The distance computation problem is at least as hard as the hardest problems in $NP$ .

Proof: There is a trivial polynomial-time Turing reduction of the distance verification problem (shown to be $NP$ -hard) to the distance computation problem. □
Proposition 6.
The distance verification problem can be solved by an oracle algorithm A with the following properties:
the oracle of A answers questions of whether two given formulas are isomorphic;

there exists a polynomial p such that on every instance $(ϕ_{1}, ϕ_{2}, d)$ , the running time of A is at most $p (s) \cdot M^{d}$ , where s is the size of the instance and $M = max (| ϕ_{1} |, | ϕ_{2} |)$ .

Proof: The distance verification problem can be solved using the equivalent definitions of δ given by Proposition 2. For instance, we can use equality (3) that expresses δ in terms of infima: $\begin{matrix} δ (ϕ_{1}, ϕ_{2}) = | ϕ_{1} | + | ϕ_{2} | - 2 | 𝜃 | \end{matrix}$ where 𝜃 is an infimum of $ϕ_{1}$ and $ϕ_{2}$ . In fact, this definition shows that distance verification is equivalent to “infimum verification”: $\begin{matrix} δ (ϕ_{1}, ϕ_{2}) = d \Leftrightarrow | 𝜃 | = \frac{| ϕ_{1} | + | ϕ_{2} | - d}{2} \end{matrix}$ That is, instead of verifying whether $δ (ϕ_{1}, ϕ_{2}) = d$ , we can verify whether $ϕ_{1}$ and $ϕ_{2}$ have an infimum 𝜃 that contains k clauses where $\begin{matrix} k = \frac{| ϕ_{1} | + | ϕ_{2} | - d}{2} . \end{matrix}$ The algorithm A takes $(ϕ_{1}, ϕ_{2}, d)$ as input and uses brute force to check whether such an infimum exists. Namely, A takes the following two steps.

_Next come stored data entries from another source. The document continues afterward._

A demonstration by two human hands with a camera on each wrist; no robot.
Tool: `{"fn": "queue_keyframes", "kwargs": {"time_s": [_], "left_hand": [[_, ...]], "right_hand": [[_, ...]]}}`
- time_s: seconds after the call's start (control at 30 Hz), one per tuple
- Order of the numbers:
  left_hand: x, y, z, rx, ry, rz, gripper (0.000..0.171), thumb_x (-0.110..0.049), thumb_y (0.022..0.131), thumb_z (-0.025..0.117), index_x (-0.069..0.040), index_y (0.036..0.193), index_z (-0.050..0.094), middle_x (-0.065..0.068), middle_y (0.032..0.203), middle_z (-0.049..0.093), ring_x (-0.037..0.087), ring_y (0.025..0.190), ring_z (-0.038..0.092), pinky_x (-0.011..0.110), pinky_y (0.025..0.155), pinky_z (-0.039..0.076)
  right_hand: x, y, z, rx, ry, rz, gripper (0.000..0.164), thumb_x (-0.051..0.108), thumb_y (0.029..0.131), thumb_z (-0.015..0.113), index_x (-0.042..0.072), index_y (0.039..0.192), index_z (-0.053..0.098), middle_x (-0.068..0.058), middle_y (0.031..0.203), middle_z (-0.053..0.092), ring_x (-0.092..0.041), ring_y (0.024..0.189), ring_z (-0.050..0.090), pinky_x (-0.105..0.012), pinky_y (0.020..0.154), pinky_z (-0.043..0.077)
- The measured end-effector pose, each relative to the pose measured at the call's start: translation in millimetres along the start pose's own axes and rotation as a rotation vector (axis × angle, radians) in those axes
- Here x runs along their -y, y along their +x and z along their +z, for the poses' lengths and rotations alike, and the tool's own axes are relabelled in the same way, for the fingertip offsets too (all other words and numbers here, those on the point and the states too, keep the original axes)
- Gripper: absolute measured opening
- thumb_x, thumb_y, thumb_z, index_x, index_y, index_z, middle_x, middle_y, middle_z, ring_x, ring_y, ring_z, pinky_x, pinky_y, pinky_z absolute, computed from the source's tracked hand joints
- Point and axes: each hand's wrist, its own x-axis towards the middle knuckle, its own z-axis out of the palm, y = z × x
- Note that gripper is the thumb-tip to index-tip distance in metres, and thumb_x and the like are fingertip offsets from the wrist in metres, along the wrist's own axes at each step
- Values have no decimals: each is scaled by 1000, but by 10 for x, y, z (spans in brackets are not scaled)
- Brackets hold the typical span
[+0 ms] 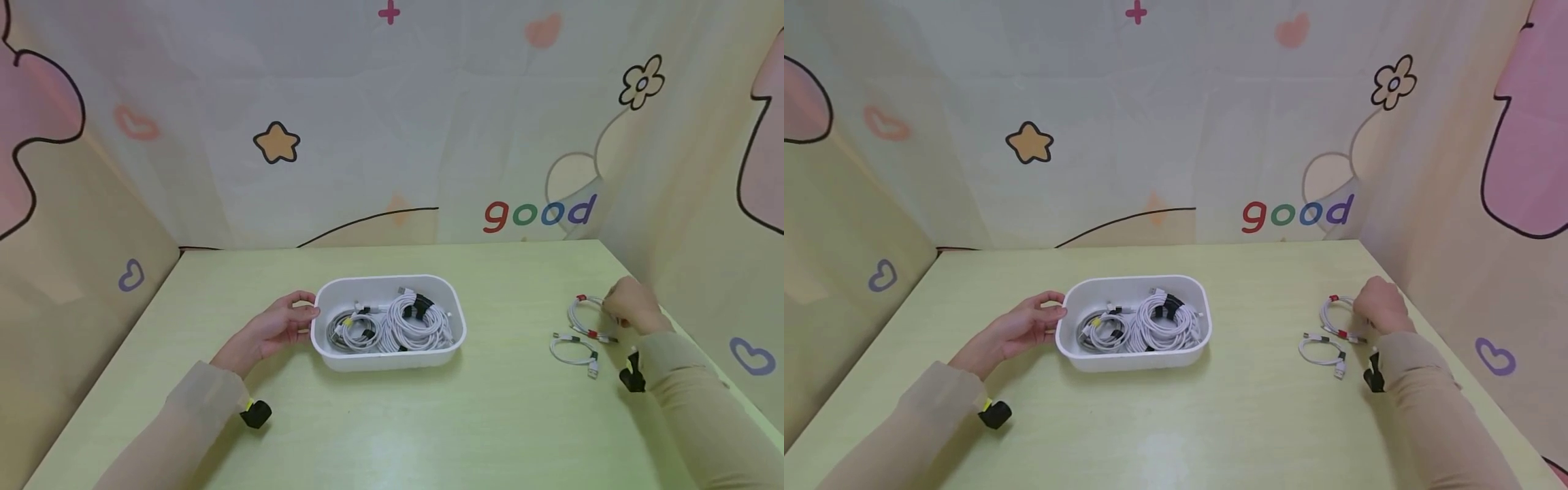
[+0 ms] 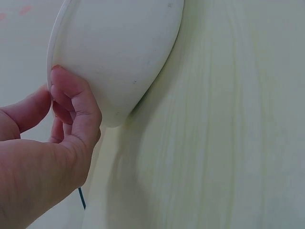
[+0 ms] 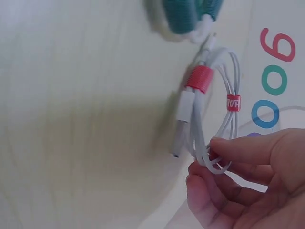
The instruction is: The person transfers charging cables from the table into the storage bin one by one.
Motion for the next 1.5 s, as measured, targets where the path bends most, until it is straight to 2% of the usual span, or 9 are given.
{"fn": "queue_keyframes", "kwargs": {"time_s": [0.1,0.17,0.37,0.6,1.5], "left_hand": [[1,1,-8,2,-9,4,29,-6,96,55,-10,120,39,3,99,62,14,83,65,29,73,57],[3,1,-12,5,-15,4,29,-5,96,55,-10,120,39,3,98,62,14,82,65,29,73,57],[14,2,-13,6,-18,-1,29,-4,96,55,-11,119,39,3,98,62,13,82,65,29,73,57],[25,1,-14,5,-10,3,29,-5,96,54,-10,120,38,3,98,63,14,82,65,29,72,57],[14,9,-5,7,-21,1,28,-5,96,55,-11,119,40,2,97,63,13,82,65,28,71,56]], "right_hand": [[44,4,-54,30,67,-13,19,4,80,56,-13,84,64,-9,60,60,-16,49,56,-30,49,50],[73,6,-87,51,101,-9,22,5,82,59,-15,90,63,-11,65,61,-16,52,56,-31,51,52],[151,15,-142,106,189,17,25,7,85,63,-16,94,62,-9,68,63,-14,55,59,-31,56,56],[301,9,-182,139,231,34,27,8,86,64,-16,99,61,-4,66,64,-12,54,61,-31,58,57],[800,7,-143,172,266,-53,32,8,88,64,-17,107,59,-4,67,67,-12,55,63,-29,59,58]]}}
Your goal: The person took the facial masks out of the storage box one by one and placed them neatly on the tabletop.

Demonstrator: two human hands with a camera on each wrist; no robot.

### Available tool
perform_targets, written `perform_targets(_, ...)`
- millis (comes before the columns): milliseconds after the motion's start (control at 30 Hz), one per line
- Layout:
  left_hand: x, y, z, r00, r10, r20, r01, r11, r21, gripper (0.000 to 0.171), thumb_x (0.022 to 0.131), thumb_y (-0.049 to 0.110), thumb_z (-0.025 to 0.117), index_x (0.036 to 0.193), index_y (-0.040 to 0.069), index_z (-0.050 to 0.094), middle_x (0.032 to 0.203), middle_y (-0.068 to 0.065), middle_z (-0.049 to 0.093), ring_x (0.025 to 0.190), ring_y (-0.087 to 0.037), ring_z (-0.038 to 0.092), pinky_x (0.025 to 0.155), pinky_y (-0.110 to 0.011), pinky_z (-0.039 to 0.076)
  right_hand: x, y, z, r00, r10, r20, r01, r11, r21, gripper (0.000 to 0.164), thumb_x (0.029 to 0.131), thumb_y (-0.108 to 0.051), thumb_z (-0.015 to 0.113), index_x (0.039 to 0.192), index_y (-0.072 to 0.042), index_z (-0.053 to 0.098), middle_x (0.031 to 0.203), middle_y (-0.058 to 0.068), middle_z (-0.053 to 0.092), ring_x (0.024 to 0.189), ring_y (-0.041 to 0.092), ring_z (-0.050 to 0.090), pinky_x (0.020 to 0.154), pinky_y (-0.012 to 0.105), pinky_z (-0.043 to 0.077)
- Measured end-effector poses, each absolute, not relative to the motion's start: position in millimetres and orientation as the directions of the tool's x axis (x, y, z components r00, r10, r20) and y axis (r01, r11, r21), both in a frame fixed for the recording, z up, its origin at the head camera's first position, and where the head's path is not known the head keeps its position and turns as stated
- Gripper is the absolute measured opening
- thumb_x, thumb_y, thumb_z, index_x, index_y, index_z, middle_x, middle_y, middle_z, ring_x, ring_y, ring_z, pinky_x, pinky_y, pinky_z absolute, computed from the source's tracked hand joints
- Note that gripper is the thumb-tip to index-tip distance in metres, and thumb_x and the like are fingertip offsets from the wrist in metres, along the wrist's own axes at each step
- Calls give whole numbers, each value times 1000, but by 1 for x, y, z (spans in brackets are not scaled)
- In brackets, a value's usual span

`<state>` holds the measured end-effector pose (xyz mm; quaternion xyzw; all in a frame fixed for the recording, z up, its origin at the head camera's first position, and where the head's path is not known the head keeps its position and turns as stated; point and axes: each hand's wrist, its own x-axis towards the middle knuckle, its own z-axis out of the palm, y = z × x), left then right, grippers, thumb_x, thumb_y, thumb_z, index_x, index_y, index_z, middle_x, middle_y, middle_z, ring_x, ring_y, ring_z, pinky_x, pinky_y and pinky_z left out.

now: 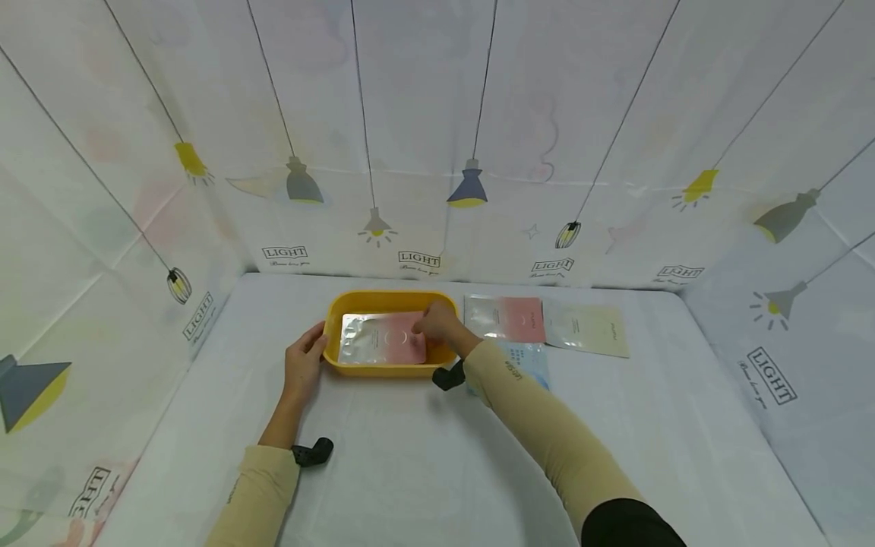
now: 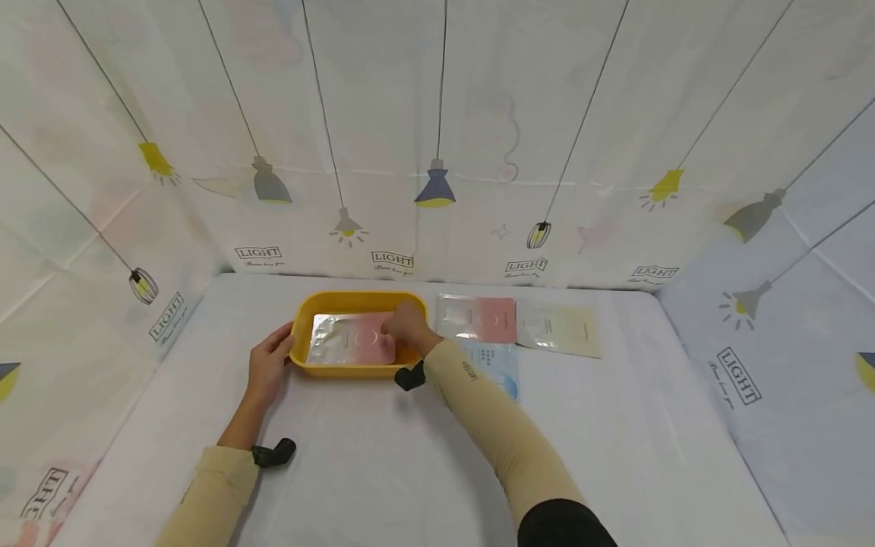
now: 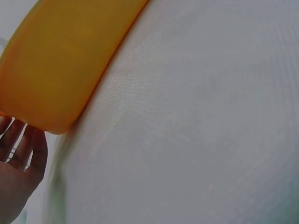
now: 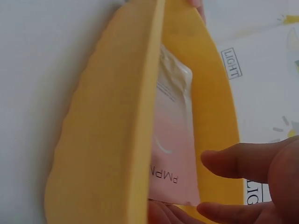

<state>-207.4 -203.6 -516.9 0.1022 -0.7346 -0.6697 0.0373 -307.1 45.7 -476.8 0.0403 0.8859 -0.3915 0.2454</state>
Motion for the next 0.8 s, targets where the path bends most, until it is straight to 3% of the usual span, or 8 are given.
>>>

First, A enumerates pairs $(𝜃_{1}, 𝜃_{2})$ , where $𝜃_{1}$ is a k-subset of $ϕ_{1}$ and $𝜃_{2}$ is a k-subset of $ϕ_{2}$ . For each such pair, A asks the oracle whether $𝜃_{1}$ and $𝜃_{2}$ are isomorphic. If the oracle’s answer is positive, an infimum of cardinality at least k exists. The number of queries to the oracle is estimated by $\begin{matrix} (\binom{| ϕ_{1} |}{k}) \cdot (\binom{| ϕ_{2} |}{k}) & = (\binom{| ϕ_{1} |}{| ϕ_{1} | - k}) \cdot (\binom{| ϕ_{2} |}{| ϕ_{2} | - k}) \\ ⩽ M^{| ϕ_{1} | - k} \cdot M^{| ϕ_{2} | - k} = M^{| ϕ_{1} | + | ϕ_{2} | - 2 k} = M^{d} . \end{matrix}$ Second, in a similar way, A checks whether there exist a $(k + 1)$ -subset of $ϕ_{1}$ and a $(k + 1)$ -subset of $ϕ_{2}$ such that these subsets are isomorphic. If no such subsets exist, there is an infimum of cardinality k. The total number of queries to the oracle in the two steps does not exceed $2 M^{d}$ , and each query is processed in polynomial time. Therefore, the overall running time is at most $p (s) \cdot M^{d}$ for some polynomial p. □

The algorithm in Proposition 6 uses an oracle for deciding the formula isomorphism problem (given two formulas, are they isomorphic?). It is well known that this problem is polynomially equivalent to the graph isomorphism problem [3]. It is easy to modify the algorithm A so that its oracle for the formula isomorphism problem can be replaced with an oracle for the graph isomorphism problem. Let $A_{G}$ be the modified algorithm; the running time of $A_{G}$ remains the same as up to a polynomial factor.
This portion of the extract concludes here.